> INSTRUCTIONS TO FOLLOW
Write out the listing verbatim. No pictures belong in it.

********************

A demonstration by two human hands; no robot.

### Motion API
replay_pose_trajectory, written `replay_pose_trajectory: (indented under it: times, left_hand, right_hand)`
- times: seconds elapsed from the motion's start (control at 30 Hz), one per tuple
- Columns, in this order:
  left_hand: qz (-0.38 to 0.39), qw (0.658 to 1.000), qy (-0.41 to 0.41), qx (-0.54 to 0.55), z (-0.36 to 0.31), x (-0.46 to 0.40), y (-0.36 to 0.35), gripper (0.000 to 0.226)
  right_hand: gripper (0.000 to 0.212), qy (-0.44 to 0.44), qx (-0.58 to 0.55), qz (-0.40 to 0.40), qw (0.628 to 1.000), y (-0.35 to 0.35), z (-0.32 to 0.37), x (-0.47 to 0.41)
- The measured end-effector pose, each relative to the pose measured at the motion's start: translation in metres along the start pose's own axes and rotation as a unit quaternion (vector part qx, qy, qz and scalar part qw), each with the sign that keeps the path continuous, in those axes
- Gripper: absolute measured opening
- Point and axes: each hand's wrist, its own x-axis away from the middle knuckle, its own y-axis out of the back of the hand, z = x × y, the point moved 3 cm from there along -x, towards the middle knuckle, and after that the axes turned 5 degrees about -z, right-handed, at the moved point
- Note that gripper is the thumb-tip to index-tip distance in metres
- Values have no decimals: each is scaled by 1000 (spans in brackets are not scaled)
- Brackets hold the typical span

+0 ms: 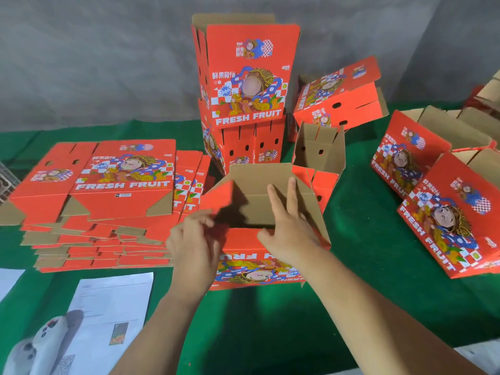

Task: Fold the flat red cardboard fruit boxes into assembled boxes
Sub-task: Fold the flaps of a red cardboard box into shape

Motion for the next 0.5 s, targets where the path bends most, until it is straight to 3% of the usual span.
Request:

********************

> EXERCISE SOLUTION
A demonstration by two human hands; no robot.

### Motion API
replay_pose_trajectory, written `replay_pose_trajectory: (indented under it: times, left_hand, right_hand)`
- times: seconds elapsed from the motion's start (control at 30 Hz), one per tuple
- Columns, in this order:
  left_hand: qz (-0.38 to 0.39), qw (0.658 to 1.000), qy (-0.41 to 0.41), qx (-0.54 to 0.55), z (-0.36 to 0.31), x (-0.46 to 0.40), y (-0.36 to 0.35), gripper (0.000 to 0.226)
  right_hand: gripper (0.000 to 0.212), qy (-0.44 to 0.44), qx (-0.58 to 0.55), qz (-0.40 to 0.40), qw (0.628 to 1.000), y (-0.35 to 0.35), z (-0.32 to 0.37), x (-0.47 to 0.41)
- The measured end-effector pose, each relative to the pose measured at the motion's start: translation in metres along the start pose's own axes and rotation as a unit quaternion (vector part qx, qy, qz and scalar part qw), each with the sign that keeps the path continuous, in those axes
- Gripper: absolute measured opening
- Point and axes: each hand's wrist, its own x-axis away from the middle knuckle, its own y-axis out of the back of the hand, z = x × y, the point moved 3 cm from there along -x, towards the middle knuckle, and after that the axes turned 5 degrees about -z, right-handed, at the moved point
- Note that gripper is the thumb-tip to index-tip distance in metres
- Values have no decimals: each is scaled by 1000 (spans in brackets are not scaled)
- Brackets hold the typical span

+0 ms: 

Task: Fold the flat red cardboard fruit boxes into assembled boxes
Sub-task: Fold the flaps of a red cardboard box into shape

Motion for the next 0.5 s, targets where the path bends most, until it is straight to 3% of the usual span.
Request:

As written, the answer is complete.